_Problem to work on_:
Check each line of the material below for "wooden". Report how many have it, with no other words.

_Records shown_:
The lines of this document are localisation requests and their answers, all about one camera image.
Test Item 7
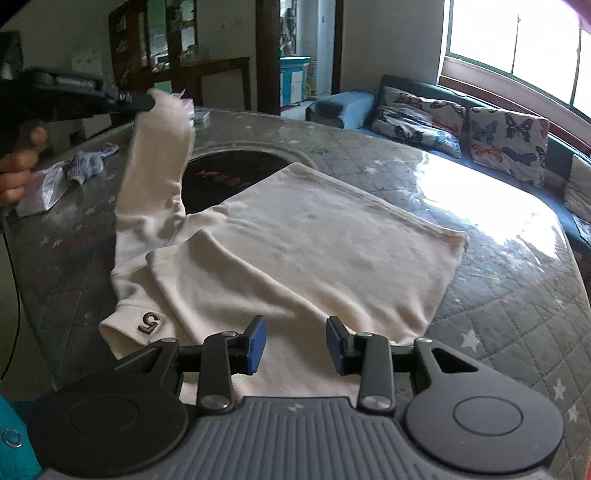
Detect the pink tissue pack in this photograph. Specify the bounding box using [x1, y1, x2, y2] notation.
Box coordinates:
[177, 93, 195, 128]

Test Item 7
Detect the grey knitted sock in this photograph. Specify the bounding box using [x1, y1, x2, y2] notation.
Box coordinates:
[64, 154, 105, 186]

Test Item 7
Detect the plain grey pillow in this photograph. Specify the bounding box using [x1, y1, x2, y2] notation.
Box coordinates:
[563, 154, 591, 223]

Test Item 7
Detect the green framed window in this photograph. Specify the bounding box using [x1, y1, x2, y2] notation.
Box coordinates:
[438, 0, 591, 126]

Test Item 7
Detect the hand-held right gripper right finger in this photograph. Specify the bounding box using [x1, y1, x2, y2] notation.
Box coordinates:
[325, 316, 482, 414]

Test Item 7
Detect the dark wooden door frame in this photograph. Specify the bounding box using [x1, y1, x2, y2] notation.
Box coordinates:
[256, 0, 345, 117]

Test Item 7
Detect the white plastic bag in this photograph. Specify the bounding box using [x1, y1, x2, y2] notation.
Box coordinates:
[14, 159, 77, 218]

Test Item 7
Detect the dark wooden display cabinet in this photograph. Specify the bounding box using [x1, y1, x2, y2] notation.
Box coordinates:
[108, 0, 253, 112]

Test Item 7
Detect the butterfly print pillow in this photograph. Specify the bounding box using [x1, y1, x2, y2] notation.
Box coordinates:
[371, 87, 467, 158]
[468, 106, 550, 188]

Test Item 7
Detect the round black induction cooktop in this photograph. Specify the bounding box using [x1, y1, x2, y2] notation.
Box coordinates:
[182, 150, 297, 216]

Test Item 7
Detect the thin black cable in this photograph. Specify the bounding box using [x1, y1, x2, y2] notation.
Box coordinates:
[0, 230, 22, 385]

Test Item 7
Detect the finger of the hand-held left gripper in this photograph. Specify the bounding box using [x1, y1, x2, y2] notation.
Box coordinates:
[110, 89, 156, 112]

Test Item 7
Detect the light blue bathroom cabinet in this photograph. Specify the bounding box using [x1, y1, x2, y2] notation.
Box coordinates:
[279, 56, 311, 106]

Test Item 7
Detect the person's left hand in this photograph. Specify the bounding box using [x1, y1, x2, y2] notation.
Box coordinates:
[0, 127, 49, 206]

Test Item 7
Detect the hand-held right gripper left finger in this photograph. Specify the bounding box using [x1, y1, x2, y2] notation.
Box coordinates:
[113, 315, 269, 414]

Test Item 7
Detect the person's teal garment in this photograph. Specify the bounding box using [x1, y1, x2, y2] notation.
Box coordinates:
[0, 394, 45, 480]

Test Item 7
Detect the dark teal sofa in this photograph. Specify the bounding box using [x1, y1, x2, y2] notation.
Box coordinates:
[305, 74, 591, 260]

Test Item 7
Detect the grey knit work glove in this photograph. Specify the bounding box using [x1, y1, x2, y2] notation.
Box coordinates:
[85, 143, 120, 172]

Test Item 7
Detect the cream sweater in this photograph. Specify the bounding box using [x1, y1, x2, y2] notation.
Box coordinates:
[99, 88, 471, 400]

* * *

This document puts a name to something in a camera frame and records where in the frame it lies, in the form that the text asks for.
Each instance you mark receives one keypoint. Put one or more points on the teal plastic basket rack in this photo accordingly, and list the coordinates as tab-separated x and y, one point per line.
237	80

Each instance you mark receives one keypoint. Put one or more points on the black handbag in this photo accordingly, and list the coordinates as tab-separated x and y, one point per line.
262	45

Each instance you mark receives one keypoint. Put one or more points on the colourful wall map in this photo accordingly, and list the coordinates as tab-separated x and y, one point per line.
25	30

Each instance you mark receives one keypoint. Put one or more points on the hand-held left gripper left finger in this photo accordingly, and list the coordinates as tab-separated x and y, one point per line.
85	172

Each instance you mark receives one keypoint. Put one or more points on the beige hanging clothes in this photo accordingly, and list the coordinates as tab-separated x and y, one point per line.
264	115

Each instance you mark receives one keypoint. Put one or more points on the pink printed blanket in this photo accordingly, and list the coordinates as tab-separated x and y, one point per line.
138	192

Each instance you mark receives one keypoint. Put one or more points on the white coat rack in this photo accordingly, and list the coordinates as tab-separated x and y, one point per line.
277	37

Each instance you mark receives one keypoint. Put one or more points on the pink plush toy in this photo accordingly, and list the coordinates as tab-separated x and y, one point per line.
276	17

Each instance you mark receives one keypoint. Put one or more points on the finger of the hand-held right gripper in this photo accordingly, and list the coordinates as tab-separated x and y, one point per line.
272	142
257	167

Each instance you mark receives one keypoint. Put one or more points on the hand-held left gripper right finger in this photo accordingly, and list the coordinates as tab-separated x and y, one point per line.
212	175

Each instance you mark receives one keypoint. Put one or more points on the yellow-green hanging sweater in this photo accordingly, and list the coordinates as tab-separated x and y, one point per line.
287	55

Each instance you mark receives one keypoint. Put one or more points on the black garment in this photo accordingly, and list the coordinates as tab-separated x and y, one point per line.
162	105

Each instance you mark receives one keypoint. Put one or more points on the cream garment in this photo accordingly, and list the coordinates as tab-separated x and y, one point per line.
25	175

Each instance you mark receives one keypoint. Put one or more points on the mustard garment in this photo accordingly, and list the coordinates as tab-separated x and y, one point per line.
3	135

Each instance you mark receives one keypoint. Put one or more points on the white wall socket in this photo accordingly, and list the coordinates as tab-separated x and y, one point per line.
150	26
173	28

_Completed exercise_:
2